TASK BRIEF ::
Copy the listing out exactly as shown.

╭─ DATA SHOWN

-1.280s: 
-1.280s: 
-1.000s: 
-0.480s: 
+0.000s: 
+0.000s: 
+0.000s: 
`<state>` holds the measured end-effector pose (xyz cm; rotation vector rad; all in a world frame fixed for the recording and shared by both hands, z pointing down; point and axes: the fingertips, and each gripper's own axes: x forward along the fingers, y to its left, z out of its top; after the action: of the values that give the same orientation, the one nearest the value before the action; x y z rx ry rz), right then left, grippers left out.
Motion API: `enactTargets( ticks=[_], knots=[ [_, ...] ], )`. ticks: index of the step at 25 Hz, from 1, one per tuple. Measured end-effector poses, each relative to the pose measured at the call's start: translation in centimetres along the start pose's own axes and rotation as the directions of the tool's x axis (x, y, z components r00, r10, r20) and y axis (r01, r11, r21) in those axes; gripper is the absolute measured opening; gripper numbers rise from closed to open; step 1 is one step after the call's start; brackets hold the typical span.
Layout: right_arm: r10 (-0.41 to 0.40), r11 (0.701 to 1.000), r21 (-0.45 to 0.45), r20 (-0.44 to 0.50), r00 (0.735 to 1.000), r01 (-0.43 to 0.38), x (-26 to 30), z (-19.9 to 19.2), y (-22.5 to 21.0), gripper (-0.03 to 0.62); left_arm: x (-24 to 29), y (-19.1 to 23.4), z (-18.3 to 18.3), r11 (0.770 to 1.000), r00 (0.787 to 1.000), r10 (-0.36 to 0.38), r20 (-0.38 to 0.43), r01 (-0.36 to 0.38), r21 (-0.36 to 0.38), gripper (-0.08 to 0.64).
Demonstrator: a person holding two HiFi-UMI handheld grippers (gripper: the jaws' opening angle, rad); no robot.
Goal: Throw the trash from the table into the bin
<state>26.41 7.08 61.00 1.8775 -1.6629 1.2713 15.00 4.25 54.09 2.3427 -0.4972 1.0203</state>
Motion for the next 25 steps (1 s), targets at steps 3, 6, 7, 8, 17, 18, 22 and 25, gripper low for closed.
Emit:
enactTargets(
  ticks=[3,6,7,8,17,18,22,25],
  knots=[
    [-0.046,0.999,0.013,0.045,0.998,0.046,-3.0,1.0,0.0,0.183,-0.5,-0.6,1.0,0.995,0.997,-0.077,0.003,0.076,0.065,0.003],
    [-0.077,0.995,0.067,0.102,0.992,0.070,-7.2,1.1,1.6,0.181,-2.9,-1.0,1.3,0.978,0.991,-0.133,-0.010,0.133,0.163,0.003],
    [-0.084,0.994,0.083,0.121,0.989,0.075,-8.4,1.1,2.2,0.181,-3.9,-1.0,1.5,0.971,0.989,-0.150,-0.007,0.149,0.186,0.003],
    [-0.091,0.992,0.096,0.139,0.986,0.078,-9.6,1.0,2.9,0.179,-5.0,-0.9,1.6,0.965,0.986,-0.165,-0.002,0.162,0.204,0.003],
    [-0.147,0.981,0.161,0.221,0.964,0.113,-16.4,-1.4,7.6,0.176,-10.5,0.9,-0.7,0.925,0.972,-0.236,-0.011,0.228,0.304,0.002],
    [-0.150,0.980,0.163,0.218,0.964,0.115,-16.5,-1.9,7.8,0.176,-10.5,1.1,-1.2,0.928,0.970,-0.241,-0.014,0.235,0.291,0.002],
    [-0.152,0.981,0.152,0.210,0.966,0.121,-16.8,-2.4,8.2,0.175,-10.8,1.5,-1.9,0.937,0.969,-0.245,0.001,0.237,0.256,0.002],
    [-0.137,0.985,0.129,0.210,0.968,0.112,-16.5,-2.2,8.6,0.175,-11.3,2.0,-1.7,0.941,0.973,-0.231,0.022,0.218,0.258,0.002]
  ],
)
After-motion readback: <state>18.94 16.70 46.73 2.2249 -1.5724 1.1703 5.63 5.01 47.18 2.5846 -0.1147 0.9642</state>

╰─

ANSWER ::
-1.280s: 
-1.280s: 
-1.000s: 
-0.480s: 
+0.000s: 
+0.000s: 
+0.000s: 
`<state>` holds the measured end-effector pose (xyz cm; rotation vector rad; all in a world frame fixed for the recording and shared by both hands, z pointing down; point and axes: the fingertips, and each gripper's own axes: x forward along the fingers, y to its left, z out of its top; after the action: of the values that give the same orientation, the one nearest the value before the action; x y z rx ry rz), right then left, grippers left out.
Motion API: `enactTargets( ticks=[_], knots=[ [_, ...] ], )`. ticks: index of the step at 25 Hz, from 1, one per tuple. Measured end-effector poses, each relative to the pose measured at the call's start: translation in centimetres along the start pose's own axes and rotation as the directions of the tool's x axis (x, y, z components r00, r10, r20) and y axis (r01, r11, r21) in those axes; gripper is the absolute measured opening; gripper numbers rise from closed to open; step 1 is one step after the call's start; brackets hold the typical span.
Layout: right_arm: r10 (-0.41 to 0.40), r11 (0.701 to 1.000), r21 (-0.45 to 0.45), r20 (-0.44 to 0.50), r00 (0.735 to 1.000), r01 (-0.43 to 0.38), x (-26 to 30), z (-19.9 to 19.2), y (-22.5 to 21.0), gripper (-0.03 to 0.62); left_arm: x (-24 to 29), y (-19.1 to 23.4), z (-18.3 to 18.3), r11 (0.770 to 1.000), r00 (0.787 to 1.000), r10 (-0.36 to 0.38), r20 (-0.38 to 0.43), r01 (-0.36 to 0.38), r21 (-0.36 to 0.38), gripper (-0.08 to 0.64).
Demonstrator: a person holding two HiFi-UMI handheld grippers (gripper: the jaws' opening angle, rad); no robot.
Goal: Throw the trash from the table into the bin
<state>26.41 7.08 61.00 1.8775 -1.6629 1.2713 15.00 4.25 54.09 2.3427 -0.4972 1.0203</state>
Motion for the next 25 steps (1 s), targets at steps 3, 6, 7, 8, 17, 18, 22 and 25, gripper low for closed.
Emit:
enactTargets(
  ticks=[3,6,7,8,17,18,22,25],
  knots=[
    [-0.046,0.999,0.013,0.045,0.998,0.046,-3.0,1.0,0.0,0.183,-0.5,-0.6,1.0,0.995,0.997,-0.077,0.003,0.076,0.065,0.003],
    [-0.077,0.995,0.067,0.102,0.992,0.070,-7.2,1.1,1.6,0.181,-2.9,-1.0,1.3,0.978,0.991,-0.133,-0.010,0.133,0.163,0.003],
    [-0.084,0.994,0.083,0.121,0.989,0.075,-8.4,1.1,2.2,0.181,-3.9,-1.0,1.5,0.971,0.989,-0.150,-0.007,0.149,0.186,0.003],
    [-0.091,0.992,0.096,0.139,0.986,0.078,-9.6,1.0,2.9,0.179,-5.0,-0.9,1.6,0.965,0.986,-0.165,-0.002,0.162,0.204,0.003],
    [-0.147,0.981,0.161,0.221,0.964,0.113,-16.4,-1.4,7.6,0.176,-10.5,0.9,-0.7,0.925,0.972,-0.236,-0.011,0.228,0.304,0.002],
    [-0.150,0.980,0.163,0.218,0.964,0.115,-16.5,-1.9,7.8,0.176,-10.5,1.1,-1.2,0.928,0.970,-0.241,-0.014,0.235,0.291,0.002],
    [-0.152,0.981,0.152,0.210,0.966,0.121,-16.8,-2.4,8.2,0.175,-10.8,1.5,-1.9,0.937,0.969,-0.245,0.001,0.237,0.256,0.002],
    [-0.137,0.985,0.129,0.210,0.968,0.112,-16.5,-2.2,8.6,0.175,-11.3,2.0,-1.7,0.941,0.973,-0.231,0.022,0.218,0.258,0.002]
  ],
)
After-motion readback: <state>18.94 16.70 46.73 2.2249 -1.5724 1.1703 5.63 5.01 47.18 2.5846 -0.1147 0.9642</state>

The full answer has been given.